How the Mammoth Steppe Differed from Tundra and Boreal Forest
We can use the above discussion to explain why Pleistocene mammals in Alaska were so different. The subsurface reserves of grasses growing on richer soils allow them to get by with less protection against large-mammal herbivores. Such grass can tolerate being grazed. Large grazing mammals are adapted to eating these kinds of plants; leaf tissue with few toxins and comparatively high digestibility is readily converted into large-mammal tissue. Even the dead winter tissue of these plants is energy rich and can be used by horses and bison as winter range.
It is important to discuss biological adaptations of grass in order to understand the biology of northern Pleistocene bison; the two go together. One characteristic of monocotyledonary plants (grasses and some grasslike plants) is that they grow not from the tip, but from the base, that is, their meristematic tissue is near the ground. These meristems are precious; they contain the highest concentrations of nutrients and are major investments for each plant. A herbivore can bite off a mature stem and leaves without damaging the grass’s meristem. This is why the remaining blade of grass that has been mown or grazed keeps its flat top; new growth is from below. Dicotyledonary plants (forbs and broad-leaf woody plants) do not work this way. Their meristematic tissue is on the twig tip. It is difficult for them to tolerate herbivore grazing as a herbivore almost always eats new growth on the periphery of the shrub or forb.
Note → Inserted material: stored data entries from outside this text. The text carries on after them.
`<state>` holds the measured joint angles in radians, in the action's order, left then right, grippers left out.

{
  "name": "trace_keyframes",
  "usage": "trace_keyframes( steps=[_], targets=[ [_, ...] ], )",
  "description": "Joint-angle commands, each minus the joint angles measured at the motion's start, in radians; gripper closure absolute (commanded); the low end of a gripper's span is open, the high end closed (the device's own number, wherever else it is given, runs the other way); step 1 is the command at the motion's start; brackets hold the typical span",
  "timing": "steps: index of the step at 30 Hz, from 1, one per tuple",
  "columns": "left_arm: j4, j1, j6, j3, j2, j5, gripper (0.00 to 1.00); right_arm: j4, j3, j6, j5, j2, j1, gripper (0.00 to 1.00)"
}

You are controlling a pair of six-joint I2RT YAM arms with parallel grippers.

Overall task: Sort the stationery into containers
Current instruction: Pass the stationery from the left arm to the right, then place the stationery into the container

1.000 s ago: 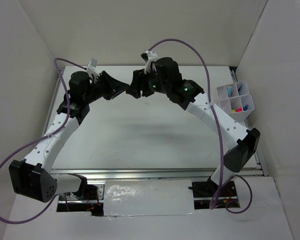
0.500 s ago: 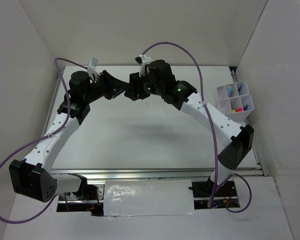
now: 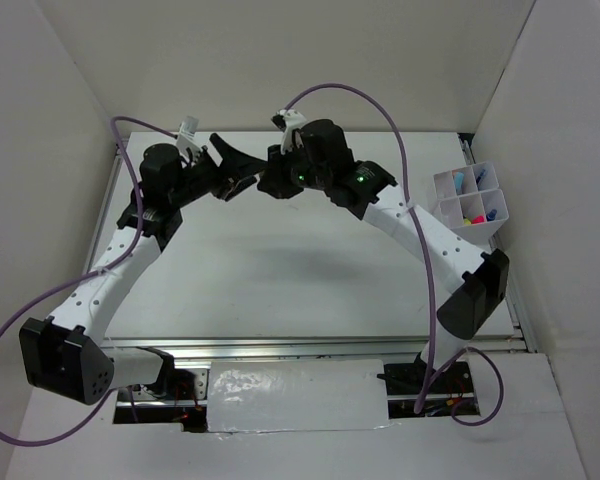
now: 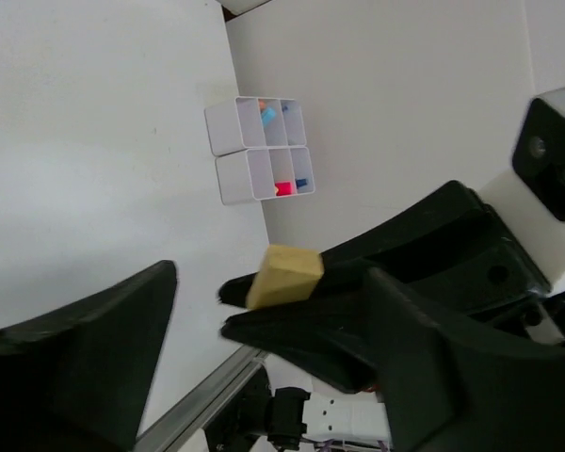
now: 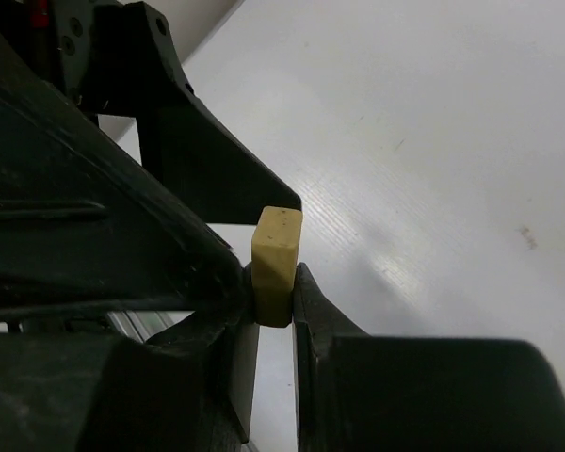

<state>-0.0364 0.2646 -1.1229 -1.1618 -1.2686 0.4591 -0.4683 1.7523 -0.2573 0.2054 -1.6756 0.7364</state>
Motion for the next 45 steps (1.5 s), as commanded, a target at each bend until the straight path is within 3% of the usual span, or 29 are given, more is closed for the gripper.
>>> trace_keyframes(
  steps=[1, 5, 8, 12, 16, 23, 34, 39, 45],
  targets=[
    [0.003, -0.007, 0.031, -0.004, 0.02, 0.02, 0.01, 0.069, -0.039, 0.078, -0.023, 0.143, -0.044, 1.0],
    [0.087, -0.053, 0.168, -0.022, 0.023, -0.033, 0.01, 0.004, -0.154, 0.167, -0.02, 0.264, -0.127, 1.0],
    [0.17, -0.068, 0.345, -0.041, -0.003, -0.063, 0.01, -0.136, -0.266, 0.228, 0.015, 0.358, -0.262, 1.0],
    [0.305, -0.064, 0.564, -0.128, -0.072, 0.005, 0.01, -0.303, -0.371, 0.392, 0.017, 0.428, -0.471, 1.0],
    [0.433, -0.056, 0.736, -0.206, -0.178, 0.104, 0.01, -0.468, -0.396, 0.564, -0.006, 0.394, -0.73, 1.0],
    [0.486, -0.044, 0.788, -0.248, -0.268, 0.217, 0.01, -0.593, -0.266, 0.678, -0.082, 0.182, -0.939, 1.0],
    [0.469, -0.042, 0.801, -0.222, -0.256, 0.187, 0.01, -0.674, 0.05, 0.639, -0.198, -0.209, -0.996, 1.0],
    [0.471, -0.044, 0.802, -0.216, -0.256, 0.187, 0.01, -0.72, 0.165, 0.635, -0.202, -0.298, -0.985, 0.99],
    [0.452, -0.044, 0.788, -0.199, -0.258, 0.191, 0.01, -0.748, 0.177, 0.633, -0.225, -0.354, -0.968, 0.95]
  ],
)
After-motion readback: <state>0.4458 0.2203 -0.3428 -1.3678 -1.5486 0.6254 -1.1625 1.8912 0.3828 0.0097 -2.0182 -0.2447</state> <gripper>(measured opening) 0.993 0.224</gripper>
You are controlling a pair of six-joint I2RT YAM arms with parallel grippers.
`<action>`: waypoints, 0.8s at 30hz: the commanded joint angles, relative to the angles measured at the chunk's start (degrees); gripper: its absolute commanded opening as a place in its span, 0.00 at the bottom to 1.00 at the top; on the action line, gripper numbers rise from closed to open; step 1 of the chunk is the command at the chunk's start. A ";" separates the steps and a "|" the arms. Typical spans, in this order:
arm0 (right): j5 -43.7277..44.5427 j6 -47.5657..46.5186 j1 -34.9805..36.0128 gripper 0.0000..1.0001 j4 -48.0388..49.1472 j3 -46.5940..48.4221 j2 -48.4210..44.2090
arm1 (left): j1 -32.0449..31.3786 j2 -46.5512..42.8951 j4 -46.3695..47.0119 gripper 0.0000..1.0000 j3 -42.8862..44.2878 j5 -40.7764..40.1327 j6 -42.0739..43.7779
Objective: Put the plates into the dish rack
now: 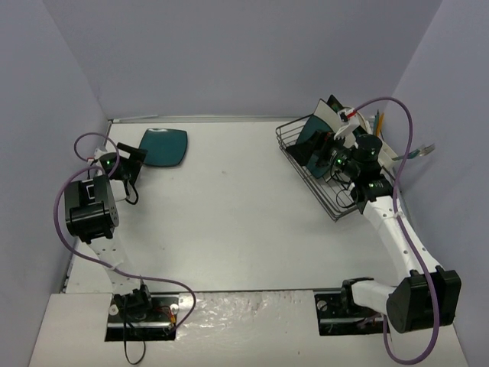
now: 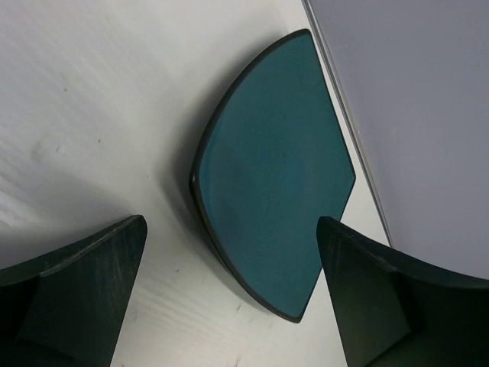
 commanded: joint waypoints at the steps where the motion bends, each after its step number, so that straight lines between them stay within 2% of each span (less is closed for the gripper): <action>1: -2.15 1.05 0.42 1.00 6.70 1.01 -0.06 | 0.06 2.92 -1.60 0.89 4.63 1.20 0.45; 16: -4.49 3.06 1.06 1.00 6.39 3.65 2.22 | -1.68 11.83 -12.68 0.78 13.88 3.39 2.99; 19: -4.63 3.44 1.58 1.00 6.89 3.16 2.08 | -2.76 13.27 -13.86 0.72 15.67 4.62 3.04; 24: -3.25 3.11 3.28 1.00 6.78 1.91 2.14 | -3.80 13.72 -11.71 0.52 14.94 5.67 2.10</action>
Dicots must either grow so high as to be out of a browser’s reach or they must be rich in toxins, pharmacologically active compounds that disrupt the herbivore’s metabolism. Alkaloids such as caffeine, nicotine, and opium are some familiar examples of toxins plants make to protect themselves from insect and mammalian herbivores.
Fig. 8.3. Below-ground stores, defense strategy, productivity, and biomass. Plant groups vary in the percentage of above-ground and below-ground biomass. Because grasses have extensive root reserves, they do not have to have such extreme antiherbivory defenses. Woody plants are much more exposed, having a considerable portion of their tissue above ground, and are, therefore, usually better defended.
Extensive subsurface reserves (fig. 8.3) enable grasses to grow rapidly and replace damaged above-ground tissue, so they do not require elaborate chemical defenses. Grasses sometimes do use silica from the soil as abrasive phytoliths to discourage grazers. Phytoliths produce the sharp roughness felt when running one’s hand the wrong way on a blade of grass; silica is in all soils and is a relatively cheap compound for grasses to produce. Silica deters most plant-eating insects because their chitonous jaws are torn apart by phytoliths. The tough, grass-nipping jaws of grasshoppers are one exception.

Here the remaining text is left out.